RECORDS FOR THIS TASK -
== Segment start ==

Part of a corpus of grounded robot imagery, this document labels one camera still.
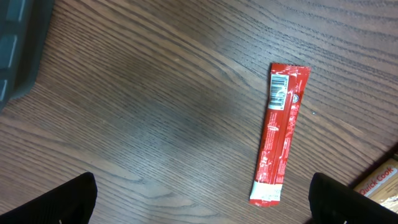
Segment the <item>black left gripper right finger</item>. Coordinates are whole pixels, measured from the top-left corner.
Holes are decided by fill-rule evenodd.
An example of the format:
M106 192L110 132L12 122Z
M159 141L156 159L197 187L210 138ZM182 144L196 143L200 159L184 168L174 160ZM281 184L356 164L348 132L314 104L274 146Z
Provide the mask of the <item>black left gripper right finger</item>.
M308 200L316 224L397 224L395 212L319 172Z

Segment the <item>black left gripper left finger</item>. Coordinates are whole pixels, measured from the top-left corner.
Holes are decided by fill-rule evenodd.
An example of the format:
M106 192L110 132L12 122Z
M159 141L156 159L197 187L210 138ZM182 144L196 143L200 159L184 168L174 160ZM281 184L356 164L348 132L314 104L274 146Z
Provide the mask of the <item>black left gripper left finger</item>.
M98 189L85 172L57 188L1 215L1 224L88 224Z

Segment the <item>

== Segment end ==

EXERCISE BRIEF - If a record contains a picture, drop the picture and repeat the rest exactly.

EXERCISE RESPONSE -
Part of a corpus of grounded robot imagery, this document labels one camera still.
Segment the <item>black left gripper right finger</item>. Coordinates are whole pixels, measured from the top-left corner.
Holes are decided by fill-rule evenodd.
An example of the format:
M106 192L110 132L12 122Z
M159 141L156 159L197 187L210 138ZM182 144L196 143L200 159L184 168L174 160ZM281 184L356 164L348 132L314 104L274 146Z
Provide the mask of the <item>black left gripper right finger</item>.
M308 200L316 224L397 224L395 212L319 172Z

Segment the <item>black left gripper left finger</item>. Coordinates are whole pixels, measured from the top-left corner.
Holes are decided by fill-rule evenodd.
An example of the format:
M106 192L110 132L12 122Z
M159 141L156 159L197 187L210 138ZM182 144L196 143L200 159L184 168L174 160ZM281 184L356 164L348 132L314 104L274 146Z
Provide the mask of the <item>black left gripper left finger</item>.
M98 189L85 172L57 188L1 215L1 224L88 224Z

Segment the <item>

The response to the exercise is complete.